Jensen Huang, Nvidia chief executive officer (CEO), said there are "no ongoing discussions" on exporting the company's latest artificial intelligence (AI) semiconductor "Blackwell" to China.
According to Reuters and Bloomberg on the 7th, Huang, who visited Tainan, Taiwan, to meet with semiconductor foundry manufacturer Taiwan Semiconductor Manufacturing Co. (TSMC), told reporters upon arrival that this was the case.
He said, "We currently have no plans to ship products to China," adding, "When Nvidia products reenter the Chinese market depends on China's decision." He added, "We hope China will change its policy."
According to the Wall Street Journal (WSJ) and others recently, Huang reportedly lobbied U.S. President Donald Trump to allow semiconductor exports to China up until just before the U.S.-China summit on the 30th of last month. Huang has long emphasized the importance of the Chinese market, saying "about half of the world's AI researchers are in China."
Regarding his recent remark that "China will beat the United States in the AI race," Huang said, "That's not what I meant," explaining, "What I said was that China has very advanced AI technology and many AI researchers."
He noted that 50% of the world's AI researchers are in China and that the most popular open-source AI models also come from China, stressing that "because China is moving very fast, the United States must continue to move unbelievably fast."
Huang said at the developers conference (GTC) held in Washington, D.C., in the United States at the end of last month that AI chip sales in China had fallen to "0."
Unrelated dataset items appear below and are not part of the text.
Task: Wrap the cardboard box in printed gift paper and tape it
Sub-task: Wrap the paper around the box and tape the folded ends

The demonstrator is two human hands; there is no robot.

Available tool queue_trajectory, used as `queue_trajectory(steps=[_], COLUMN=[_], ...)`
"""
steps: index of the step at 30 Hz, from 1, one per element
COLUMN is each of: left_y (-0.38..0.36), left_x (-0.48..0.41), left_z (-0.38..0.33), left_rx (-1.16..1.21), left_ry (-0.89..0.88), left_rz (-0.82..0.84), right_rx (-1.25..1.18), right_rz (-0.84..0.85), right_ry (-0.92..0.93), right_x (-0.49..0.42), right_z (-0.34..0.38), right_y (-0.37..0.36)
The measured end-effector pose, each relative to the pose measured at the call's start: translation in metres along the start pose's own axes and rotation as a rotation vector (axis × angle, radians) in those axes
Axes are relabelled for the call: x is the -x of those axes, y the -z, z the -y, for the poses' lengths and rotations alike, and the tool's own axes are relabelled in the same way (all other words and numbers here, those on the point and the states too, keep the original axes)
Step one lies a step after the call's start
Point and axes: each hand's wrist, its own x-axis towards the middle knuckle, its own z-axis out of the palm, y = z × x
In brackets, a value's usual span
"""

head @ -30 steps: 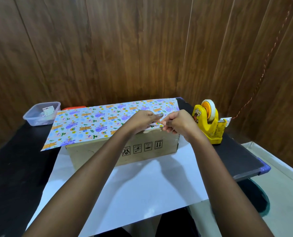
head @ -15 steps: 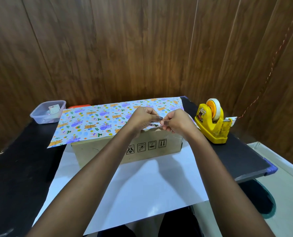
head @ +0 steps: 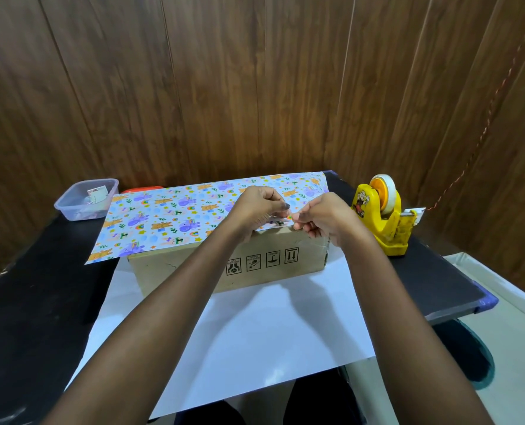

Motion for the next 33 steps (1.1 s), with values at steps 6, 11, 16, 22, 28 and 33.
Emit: queue_trajectory(steps=[6, 11, 16, 22, 28, 33], left_y=[0.002, 0.0, 0.001, 0.004, 0.004, 0.001], left_x=[-0.002, 0.003, 0.001, -0.001, -0.001, -0.004], left_z=[0.001, -0.005, -0.004, 0.0, 0.003, 0.004], left_rx=[0.051, 0.087, 0.0, 0.078, 0.088, -0.31], left_ry=[0.015, 0.015, 0.023, 0.018, 0.013, -0.052], left_rz=[0.023, 0.039, 0.029, 0.07, 0.053, 0.032], right_rx=[-0.144, -0.199, -0.242, -0.238, -0.214, -0.066], right_rz=[-0.025, -0.039, -0.069, -0.074, -0.063, -0.132], right_ry=[-0.02, 0.036, 0.083, 0.136, 0.08, 0.0], right_x=[0.003, 0.003, 0.003, 0.003, 0.003, -0.004], right_z=[0.001, -0.006, -0.007, -0.011, -0.009, 0.0], right_y=[0.001, -0.001, -0.004, -0.009, -0.011, -0.002])
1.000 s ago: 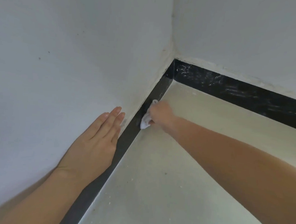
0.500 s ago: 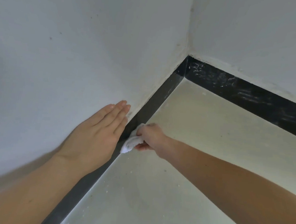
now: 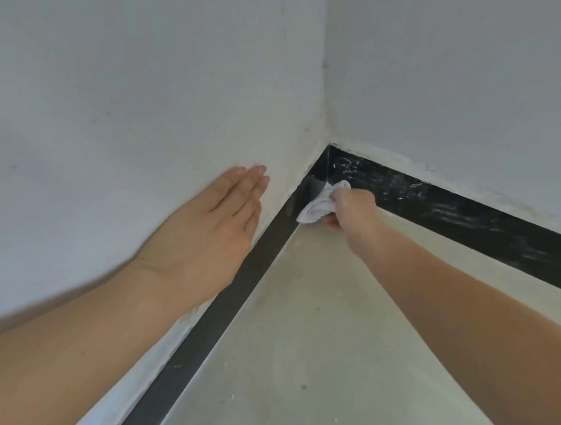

The Trump administration in April this year banned exports of Nvidia's lower-spec semiconductor for China, the "H20." Three months later, the measure was lifted, but China subsequently raised security-related concerns and banned imports of the chip. In response, Nvidia prepared the "B30," a China-bound semiconductor with reduced Blackwell performance, but the Trump administration also rejected that.
Asked what he thought about Tesla CEO Elon Musk planning to build a semiconductor fab (factory), Huang said that while it is "a very important technology and demand is extremely high," building leading-edge semiconductor production capabilities like TSMC's is exceedingly difficult.